# The Lion King (2019) First Teaser



## HelixK (Nov 22, 2018)

Are they going to record new material? Is it even necessary? 1994 OST is pure bliss.

And a silly meme for the nerds:


----------



## MillsMixx (Nov 22, 2018)

Now that looks fascinating.


----------



## Jimmy Hellfire (Nov 22, 2018)

Wow, that's silly.


----------



## Olfirf (Nov 23, 2018)

I guess in 1994 parents wouldn't freak out when a film would teach their kids that monarchy rules ... I really wonder, does this still apply in 2018?


----------



## Nmargiotta (Nov 23, 2018)

That score is SO GOOD can easily be copied and pasted into the new film and STILL give us all of the chills..but with that said..I can’t wait to hear what @Rctec does with one of his masterpieces!


----------



## Sebastianmu (Nov 28, 2018)

I have to say - I'm really looking forward to this, more than to any other of the live-action remakes of animation films so far. What was so great about the score was that it took everything so serious - it didn't feel like child-play. It didn't try to mitigate the utter sadness of some plotpoints to make them palatable (quite the opposite, really). There can be that condescension when adults make things for children, when they assume they have to bend down to them - the Lion King's score refuses to do that in essential moments. I'd like to believe that this contributed to its tremendous success.


----------



## benuzzell (Nov 28, 2018)

I think the only parts I'm looking forward to with this are the set pieces; how they 'film' the wildebeest stampede, the big musical numbers like I Just Can't Wait To Be King and Be Prepared (guessing they'll get rid of all the Nazi undertones with that one...). As a teaser in general, though, it left me a little underwhelmed. I really hope it's not just a shot for shot remake as the trailer implies. On the plus side, I've gotta hand it to Disney...their 'live-action CGI/animation' tekkers are absolutely insane. A feast for the eyes, for sure.


----------



## d.healey (Nov 28, 2018)

It's not live action. Even Disney haven't called it live action (as far as I know).


----------



## Sebastianmu (Nov 28, 2018)

d.healey said:


> It's not live action. Even Disney haven't called it live action (as far as I know).

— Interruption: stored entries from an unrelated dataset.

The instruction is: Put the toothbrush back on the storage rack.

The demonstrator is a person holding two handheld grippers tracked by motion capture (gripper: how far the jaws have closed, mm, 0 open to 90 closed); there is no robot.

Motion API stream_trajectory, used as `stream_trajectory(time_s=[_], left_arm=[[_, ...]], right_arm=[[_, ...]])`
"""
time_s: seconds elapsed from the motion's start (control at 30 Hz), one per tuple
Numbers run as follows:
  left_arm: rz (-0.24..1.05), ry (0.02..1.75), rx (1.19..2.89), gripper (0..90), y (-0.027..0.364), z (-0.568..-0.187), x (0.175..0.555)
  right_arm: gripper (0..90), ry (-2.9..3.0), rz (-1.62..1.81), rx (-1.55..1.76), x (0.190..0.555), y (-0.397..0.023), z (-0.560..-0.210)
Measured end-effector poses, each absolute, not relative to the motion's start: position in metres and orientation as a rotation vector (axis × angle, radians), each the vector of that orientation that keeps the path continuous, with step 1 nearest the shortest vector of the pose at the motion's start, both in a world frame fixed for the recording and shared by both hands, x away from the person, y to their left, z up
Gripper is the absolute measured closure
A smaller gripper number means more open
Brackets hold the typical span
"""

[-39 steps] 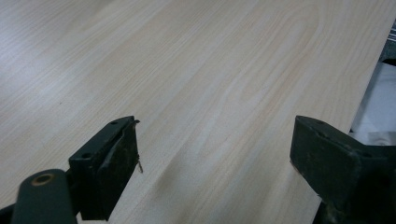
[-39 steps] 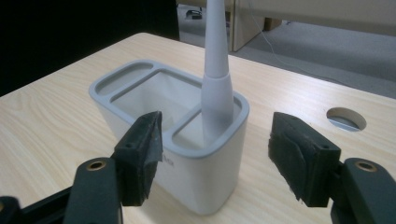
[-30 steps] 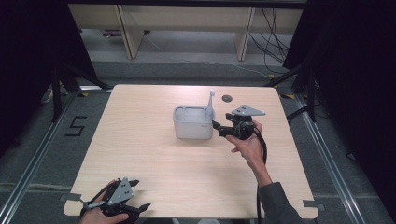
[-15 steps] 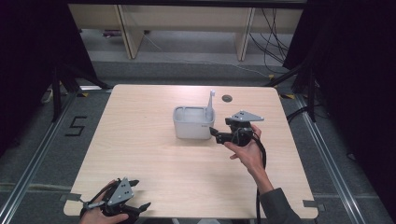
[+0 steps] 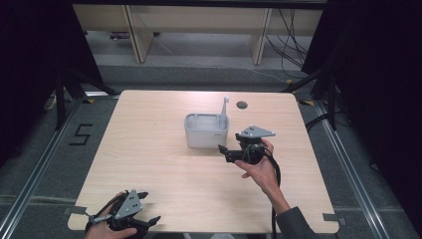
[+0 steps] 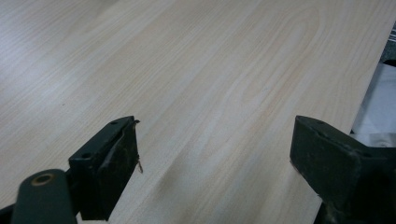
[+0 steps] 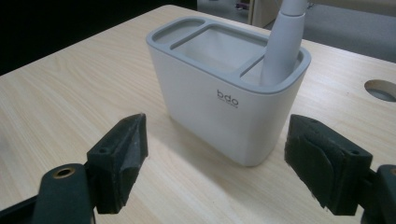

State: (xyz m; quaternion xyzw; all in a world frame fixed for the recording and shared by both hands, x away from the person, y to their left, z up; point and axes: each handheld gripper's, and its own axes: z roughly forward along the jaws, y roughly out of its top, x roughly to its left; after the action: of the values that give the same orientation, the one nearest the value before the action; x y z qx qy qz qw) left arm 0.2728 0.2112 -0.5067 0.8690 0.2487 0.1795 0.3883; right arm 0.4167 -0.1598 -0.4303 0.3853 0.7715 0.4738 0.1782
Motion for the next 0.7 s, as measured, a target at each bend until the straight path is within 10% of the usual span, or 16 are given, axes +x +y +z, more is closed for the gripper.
stream_trajectory(time_s=[0.7], left_arm=[[0.444, 0.628, 2.235, 14.7, 0.213, -0.505, 0.273]], right_arm=[[21.9, 2.244, 1.306, 1.084, 0.399, -0.161, -0.448]])
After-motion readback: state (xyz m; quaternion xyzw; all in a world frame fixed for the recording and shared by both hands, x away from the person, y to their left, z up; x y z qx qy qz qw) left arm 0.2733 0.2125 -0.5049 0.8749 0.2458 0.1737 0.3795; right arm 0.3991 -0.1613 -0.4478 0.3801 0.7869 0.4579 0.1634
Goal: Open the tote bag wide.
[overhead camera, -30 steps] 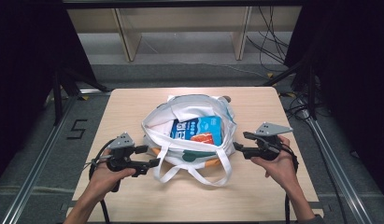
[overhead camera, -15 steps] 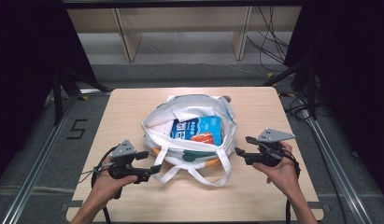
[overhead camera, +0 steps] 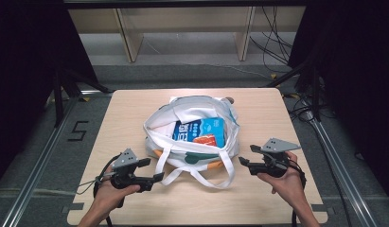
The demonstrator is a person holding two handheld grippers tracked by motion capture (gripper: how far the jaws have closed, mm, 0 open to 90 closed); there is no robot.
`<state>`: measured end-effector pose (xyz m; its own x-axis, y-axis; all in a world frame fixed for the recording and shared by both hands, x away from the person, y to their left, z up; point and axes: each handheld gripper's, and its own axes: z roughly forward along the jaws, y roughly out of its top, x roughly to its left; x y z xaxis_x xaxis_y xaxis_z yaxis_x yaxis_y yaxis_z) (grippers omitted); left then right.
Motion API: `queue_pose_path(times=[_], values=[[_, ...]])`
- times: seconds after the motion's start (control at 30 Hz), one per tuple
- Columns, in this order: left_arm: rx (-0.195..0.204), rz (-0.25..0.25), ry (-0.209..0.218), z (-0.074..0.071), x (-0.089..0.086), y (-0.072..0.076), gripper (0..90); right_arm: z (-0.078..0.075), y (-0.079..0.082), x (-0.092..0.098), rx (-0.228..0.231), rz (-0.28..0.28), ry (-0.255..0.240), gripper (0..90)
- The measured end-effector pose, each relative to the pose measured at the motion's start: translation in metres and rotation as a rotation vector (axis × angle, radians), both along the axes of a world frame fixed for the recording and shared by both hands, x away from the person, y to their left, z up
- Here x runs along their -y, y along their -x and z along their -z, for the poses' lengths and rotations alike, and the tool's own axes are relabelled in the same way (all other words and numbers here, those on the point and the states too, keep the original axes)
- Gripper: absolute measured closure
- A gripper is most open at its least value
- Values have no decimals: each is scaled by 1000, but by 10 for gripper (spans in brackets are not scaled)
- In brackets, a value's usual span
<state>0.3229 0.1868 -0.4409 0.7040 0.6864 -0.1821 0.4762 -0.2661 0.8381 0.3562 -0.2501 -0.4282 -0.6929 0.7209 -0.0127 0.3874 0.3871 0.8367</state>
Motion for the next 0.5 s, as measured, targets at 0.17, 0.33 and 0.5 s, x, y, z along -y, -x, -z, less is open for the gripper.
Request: queue_pose_path(times=[0.17,0.33,0.5], values=[[23,-10,8,6,-1,8,227,4,8,0,-10,11,-14,364],[6,-29,15,16,0,14,214,10,15,1,-11,-12,-9,362],[3,-19,11,25,1,18,207,17,24,0,-30,-2,-27,362]])
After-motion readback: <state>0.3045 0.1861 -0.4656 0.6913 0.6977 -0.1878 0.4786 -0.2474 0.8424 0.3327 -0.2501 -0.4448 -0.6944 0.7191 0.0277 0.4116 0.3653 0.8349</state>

That is correct, but not _super_ relevant, is it?


----------



## Drundfunk (Nov 28, 2018)

I think the trailer should have started with "Naaaaaaaa Zepenyaaaaaa" (or whatever the lyrics are). The break in the middle was somewhat confusing, at least for me. But it looks fantastic. It's just insane what you can do with CGI these days


----------



## d.healey (Nov 28, 2018)

Sebastianmu said:


> That is correct, but not _super_ relevant, is it?


No, it just irritates me when I see a CG cartoon being called live action, so I thought I'd mention it.


----------



## Sebastianmu (Nov 28, 2018)

d.healey said:


> No, it just irritates me when I see a CG cartoon being called live action, so I thought I'd mention it.


Fair enough..


----------



## John Busby (Nov 28, 2018)

d.healey said:


> No, it just irritates me when I see a CG cartoon being called live action, so I thought I'd mention it.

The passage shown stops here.